Just listening to the great Chet Baker and was wondering if anyone here likes his music. 
I've mostly have just listened to his instrumental music but he also was a vocalist as well.


----------



## Phil loves classical (Feb 8, 2017)

Yeah, I thought his singing is very good. Haven't actually heard much if his trumpet playing. He gets overshadowed by Dizzy.


----------



## Jay (Jul 21, 2014)

An underrated, understated player whose biography has obscured his playing.


----------



## Pugg (Aug 8, 2014)

And he died in Amsterdam 29 years ago.


----------



## SONNET CLV (May 31, 2014)

Chet remains one of the greats. As a trumpet player he is often overshadowed by Miles and Dizzy. But I can't think of a third trumpet player in whose shadow he could fall. Chet's work is wonderful. His life, sadly, was a mess. But with the horn in his hand and/or a microphone in front of his lips, for the moment Chet Baker slipped away from the tragedy of his own life and ascended into an existence where only a few of the greatest of the greats have ever known. Call it musical Nirvana. Makes me want to play some Chet Baker music right now.


----------



## Phil loves classical (Feb 8, 2017)

I heard him sing My Funny Valentine. If I was a chick, I'd swoon.

P.s. Not live. If it was live, maybe I'd swoon.


----------



## Pugg (Aug 8, 2014)

Phil loves classical said:


> I heard him sing My Funny Valentine. If I was a chick, I'd swoon.
> 
> P.s. Not live. If it was live, maybe I'd swoon.


Does not being a chick meaning one can't swoon?


----------



## Casebearer (Jan 19, 2016)

Phil loves classical said:


> Yeah, I thought his singing is very good. Haven't actually heard much if his trumpet playing. He gets overshadowed by Dizzy.

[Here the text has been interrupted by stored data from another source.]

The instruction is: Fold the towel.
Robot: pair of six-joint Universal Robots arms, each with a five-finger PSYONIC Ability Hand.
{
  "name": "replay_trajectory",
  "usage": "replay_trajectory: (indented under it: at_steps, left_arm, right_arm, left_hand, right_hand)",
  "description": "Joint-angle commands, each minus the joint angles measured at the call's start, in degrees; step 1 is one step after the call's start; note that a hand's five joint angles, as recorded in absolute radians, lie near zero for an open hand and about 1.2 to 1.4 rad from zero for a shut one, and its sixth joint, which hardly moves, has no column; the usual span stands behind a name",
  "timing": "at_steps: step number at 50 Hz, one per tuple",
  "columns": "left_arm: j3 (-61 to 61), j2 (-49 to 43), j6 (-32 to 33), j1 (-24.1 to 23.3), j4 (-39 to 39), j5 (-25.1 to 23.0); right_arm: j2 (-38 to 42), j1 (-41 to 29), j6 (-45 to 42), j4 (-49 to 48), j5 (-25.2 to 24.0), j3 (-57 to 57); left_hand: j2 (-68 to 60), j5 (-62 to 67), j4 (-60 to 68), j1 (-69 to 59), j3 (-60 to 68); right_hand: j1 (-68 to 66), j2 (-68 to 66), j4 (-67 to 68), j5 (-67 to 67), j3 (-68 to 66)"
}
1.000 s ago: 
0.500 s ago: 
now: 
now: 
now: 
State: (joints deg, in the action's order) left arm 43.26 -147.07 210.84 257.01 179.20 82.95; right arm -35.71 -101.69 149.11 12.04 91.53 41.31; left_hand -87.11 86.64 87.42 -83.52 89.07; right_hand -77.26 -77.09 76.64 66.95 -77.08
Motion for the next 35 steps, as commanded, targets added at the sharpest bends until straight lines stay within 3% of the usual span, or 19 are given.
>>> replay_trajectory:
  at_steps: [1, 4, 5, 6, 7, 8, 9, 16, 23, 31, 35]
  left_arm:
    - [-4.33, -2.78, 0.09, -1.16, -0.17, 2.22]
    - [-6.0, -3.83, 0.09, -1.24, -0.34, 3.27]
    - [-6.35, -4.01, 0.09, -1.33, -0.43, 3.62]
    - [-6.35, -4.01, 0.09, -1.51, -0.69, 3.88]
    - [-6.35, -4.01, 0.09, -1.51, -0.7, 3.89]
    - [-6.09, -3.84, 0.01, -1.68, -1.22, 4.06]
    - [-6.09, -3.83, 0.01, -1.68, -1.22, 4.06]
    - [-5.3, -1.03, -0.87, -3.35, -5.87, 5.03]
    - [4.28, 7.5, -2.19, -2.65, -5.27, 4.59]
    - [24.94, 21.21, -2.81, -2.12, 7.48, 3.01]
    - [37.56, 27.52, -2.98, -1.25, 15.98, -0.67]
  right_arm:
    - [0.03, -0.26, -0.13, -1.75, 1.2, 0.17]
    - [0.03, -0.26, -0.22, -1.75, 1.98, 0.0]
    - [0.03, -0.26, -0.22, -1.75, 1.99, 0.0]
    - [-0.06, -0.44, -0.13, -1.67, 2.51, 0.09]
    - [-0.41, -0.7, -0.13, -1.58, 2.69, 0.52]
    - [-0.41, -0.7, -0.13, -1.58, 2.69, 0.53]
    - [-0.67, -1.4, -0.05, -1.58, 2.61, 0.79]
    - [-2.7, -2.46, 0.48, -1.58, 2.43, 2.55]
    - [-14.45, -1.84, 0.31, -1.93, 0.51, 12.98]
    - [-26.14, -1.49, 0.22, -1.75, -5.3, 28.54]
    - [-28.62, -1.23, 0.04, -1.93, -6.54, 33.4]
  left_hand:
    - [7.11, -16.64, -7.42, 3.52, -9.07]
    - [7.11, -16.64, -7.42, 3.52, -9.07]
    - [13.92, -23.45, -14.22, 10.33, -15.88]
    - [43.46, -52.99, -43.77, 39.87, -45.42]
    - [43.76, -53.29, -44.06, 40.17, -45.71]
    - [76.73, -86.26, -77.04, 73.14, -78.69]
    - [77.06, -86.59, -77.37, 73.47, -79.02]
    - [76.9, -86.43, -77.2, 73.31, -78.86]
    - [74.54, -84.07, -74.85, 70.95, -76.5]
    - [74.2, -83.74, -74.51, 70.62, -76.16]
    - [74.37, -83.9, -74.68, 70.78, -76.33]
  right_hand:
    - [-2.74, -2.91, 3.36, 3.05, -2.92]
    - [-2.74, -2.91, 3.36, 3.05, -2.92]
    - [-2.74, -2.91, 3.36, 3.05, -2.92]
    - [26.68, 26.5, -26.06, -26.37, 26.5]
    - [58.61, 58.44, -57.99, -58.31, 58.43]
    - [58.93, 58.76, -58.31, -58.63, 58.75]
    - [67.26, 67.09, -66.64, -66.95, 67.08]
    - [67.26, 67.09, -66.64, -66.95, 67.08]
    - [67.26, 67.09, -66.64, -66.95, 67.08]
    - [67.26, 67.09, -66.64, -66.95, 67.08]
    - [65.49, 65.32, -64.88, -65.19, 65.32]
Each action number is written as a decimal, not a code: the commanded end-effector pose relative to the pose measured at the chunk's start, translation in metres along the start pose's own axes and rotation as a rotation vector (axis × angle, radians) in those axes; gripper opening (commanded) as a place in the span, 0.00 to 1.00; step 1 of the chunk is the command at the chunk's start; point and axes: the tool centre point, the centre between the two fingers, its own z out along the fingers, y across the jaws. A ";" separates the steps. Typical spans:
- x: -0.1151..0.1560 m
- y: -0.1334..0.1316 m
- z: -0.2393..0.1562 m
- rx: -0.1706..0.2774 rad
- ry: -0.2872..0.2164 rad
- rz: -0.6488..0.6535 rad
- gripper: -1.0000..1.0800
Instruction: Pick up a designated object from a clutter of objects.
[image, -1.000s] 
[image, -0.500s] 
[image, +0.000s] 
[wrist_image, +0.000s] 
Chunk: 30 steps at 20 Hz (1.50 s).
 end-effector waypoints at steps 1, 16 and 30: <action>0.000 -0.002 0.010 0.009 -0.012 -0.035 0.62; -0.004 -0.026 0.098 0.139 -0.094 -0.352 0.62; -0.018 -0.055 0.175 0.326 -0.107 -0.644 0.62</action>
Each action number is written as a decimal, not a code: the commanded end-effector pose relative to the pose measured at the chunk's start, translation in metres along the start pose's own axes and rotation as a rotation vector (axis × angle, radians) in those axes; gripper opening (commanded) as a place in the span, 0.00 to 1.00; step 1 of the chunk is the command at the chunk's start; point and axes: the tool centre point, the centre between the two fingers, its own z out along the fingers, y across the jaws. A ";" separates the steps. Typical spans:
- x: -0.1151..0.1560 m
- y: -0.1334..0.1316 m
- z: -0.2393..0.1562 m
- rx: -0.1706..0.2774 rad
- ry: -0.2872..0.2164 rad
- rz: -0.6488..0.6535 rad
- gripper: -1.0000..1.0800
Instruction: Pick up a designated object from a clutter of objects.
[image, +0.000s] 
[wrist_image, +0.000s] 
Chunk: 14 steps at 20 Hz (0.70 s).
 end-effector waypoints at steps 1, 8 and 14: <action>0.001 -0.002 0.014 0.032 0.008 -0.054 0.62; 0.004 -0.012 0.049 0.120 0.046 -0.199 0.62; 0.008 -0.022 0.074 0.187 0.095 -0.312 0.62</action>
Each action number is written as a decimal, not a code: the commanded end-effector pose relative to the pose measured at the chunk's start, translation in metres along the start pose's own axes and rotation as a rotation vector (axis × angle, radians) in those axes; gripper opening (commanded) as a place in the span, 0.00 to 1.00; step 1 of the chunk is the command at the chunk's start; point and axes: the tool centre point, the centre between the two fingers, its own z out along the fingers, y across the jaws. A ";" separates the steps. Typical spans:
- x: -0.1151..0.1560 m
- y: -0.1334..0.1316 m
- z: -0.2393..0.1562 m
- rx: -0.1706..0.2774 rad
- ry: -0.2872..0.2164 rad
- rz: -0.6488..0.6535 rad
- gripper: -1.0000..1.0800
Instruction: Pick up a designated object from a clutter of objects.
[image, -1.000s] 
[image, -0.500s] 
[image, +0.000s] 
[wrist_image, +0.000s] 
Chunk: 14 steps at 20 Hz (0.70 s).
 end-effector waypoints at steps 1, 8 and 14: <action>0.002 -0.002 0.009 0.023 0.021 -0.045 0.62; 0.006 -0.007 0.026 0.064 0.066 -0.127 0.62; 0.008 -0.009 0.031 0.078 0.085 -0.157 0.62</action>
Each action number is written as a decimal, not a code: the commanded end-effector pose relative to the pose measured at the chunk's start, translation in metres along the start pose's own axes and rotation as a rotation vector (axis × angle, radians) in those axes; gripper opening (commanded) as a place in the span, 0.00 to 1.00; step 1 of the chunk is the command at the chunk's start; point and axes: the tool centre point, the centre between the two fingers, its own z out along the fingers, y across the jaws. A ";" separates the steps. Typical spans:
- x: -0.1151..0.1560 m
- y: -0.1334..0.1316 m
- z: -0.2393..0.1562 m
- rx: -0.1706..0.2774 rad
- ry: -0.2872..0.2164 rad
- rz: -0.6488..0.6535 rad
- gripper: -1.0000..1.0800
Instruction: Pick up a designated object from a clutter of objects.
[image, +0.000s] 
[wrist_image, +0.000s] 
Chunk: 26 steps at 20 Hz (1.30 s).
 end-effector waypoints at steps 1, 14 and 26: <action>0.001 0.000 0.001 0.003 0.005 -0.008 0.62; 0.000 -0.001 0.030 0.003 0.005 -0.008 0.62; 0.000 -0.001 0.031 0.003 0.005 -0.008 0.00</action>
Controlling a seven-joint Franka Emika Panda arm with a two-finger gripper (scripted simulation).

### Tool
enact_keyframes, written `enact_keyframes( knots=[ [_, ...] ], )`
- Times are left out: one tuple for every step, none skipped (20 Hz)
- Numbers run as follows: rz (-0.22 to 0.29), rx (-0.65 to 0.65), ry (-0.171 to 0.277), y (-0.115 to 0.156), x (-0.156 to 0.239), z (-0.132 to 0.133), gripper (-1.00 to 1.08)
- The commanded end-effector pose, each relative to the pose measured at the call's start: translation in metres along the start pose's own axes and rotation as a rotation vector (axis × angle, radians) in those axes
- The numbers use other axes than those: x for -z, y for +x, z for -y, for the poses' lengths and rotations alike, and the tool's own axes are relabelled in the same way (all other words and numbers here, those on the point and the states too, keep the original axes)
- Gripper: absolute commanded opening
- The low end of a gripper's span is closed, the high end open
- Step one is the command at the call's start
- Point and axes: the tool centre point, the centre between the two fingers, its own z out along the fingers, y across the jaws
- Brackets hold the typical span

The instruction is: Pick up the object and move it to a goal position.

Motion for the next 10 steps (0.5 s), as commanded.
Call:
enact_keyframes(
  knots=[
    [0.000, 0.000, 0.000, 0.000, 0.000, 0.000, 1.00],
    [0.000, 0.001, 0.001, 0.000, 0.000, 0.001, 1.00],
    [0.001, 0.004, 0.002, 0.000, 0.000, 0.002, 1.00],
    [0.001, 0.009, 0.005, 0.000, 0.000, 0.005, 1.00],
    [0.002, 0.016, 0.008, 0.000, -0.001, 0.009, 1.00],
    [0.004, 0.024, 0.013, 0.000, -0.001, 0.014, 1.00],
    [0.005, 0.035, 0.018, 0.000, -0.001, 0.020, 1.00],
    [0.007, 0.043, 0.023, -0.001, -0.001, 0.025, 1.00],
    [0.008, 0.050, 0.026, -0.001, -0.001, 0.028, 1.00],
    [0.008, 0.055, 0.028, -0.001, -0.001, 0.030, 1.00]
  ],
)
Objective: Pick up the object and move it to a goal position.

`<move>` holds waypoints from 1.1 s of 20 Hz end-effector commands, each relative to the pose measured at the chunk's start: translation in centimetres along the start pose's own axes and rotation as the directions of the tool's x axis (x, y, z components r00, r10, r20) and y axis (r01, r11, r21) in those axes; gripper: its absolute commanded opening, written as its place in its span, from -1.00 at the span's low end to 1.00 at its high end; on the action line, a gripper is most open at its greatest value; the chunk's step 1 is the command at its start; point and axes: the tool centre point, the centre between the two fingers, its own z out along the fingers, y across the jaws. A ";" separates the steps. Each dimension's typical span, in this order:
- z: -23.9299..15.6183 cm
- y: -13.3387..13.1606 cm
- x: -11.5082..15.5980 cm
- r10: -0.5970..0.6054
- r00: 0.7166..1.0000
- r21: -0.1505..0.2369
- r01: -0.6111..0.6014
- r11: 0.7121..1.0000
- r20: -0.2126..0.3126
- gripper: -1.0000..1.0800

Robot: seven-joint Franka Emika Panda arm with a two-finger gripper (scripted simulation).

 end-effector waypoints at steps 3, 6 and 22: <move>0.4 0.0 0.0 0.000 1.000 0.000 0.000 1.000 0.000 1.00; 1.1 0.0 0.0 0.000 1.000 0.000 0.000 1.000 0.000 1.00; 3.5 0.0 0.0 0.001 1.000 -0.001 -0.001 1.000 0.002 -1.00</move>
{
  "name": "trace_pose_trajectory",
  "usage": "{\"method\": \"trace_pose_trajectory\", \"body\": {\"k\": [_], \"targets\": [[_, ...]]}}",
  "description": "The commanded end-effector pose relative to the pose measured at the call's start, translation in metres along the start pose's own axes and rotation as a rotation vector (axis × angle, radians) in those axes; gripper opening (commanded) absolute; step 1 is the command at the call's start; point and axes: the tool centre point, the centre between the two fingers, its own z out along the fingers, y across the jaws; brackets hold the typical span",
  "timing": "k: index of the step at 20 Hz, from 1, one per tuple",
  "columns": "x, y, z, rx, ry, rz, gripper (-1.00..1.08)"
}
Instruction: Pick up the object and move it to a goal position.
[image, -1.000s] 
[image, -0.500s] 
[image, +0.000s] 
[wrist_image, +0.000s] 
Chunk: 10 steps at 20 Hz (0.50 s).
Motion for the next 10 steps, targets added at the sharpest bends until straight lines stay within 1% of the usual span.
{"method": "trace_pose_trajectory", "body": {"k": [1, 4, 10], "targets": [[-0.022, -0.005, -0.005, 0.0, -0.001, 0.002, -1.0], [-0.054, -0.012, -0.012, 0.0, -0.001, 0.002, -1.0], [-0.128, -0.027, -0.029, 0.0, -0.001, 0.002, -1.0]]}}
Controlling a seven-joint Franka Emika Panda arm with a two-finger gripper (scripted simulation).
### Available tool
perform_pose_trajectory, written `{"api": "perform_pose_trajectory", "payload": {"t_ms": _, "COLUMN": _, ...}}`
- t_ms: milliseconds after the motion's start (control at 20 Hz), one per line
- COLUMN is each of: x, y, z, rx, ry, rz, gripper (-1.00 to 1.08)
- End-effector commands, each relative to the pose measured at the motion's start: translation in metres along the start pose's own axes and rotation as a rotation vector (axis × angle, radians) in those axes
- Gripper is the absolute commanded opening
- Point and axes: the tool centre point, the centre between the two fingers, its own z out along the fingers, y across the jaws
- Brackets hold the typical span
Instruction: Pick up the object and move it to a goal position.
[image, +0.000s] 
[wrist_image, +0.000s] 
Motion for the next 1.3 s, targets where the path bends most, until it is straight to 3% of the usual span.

No, he doesn't. Only Miles competes with Chet. Maybe you read the wrong magazines . Dizzy is too busy, Chet's where the music's at.


----------



## Magnum Miserium (Aug 15, 2016)

Casebearer said:


> No, he doesn't. Only Miles competes with Chet. Maybe you read the wrong magazines . Dizzy is too busy, Chet's where the music's at.


Ahem


----------



## Pugg (Aug 8, 2014)

Chet Baker - My Funny Valentine.


----------



## Magnum Miserium (Aug 15, 2016)

"My Funny Valentine" done right (relatively speaking - I've never heard a really good recording of this great song, but at least in these it's perceptible as a foxtrot):


----------



## norman bates (Aug 18, 2010)

Casebearer said:


> No, he doesn't. Only Miles competes with Chet. Maybe you read the wrong magazines . Dizzy is too busy, Chet's where the music's at.


I really like Chet Baker, but considering that (besides Davis and Gillespie) there were guys like Clifford Brown, Fats Navarro, Louis Armstrong, Henry Red Allen, Booker Little, Freddie Hubbard, Lee Morgan, Woody Shaw, Kenny Dorham, Bobby Hackett, Bix Beiderbecke and others it seems a bit too definitive as a statement for me (imo, obviously).
Anyway he certainly played beautiful music:


----------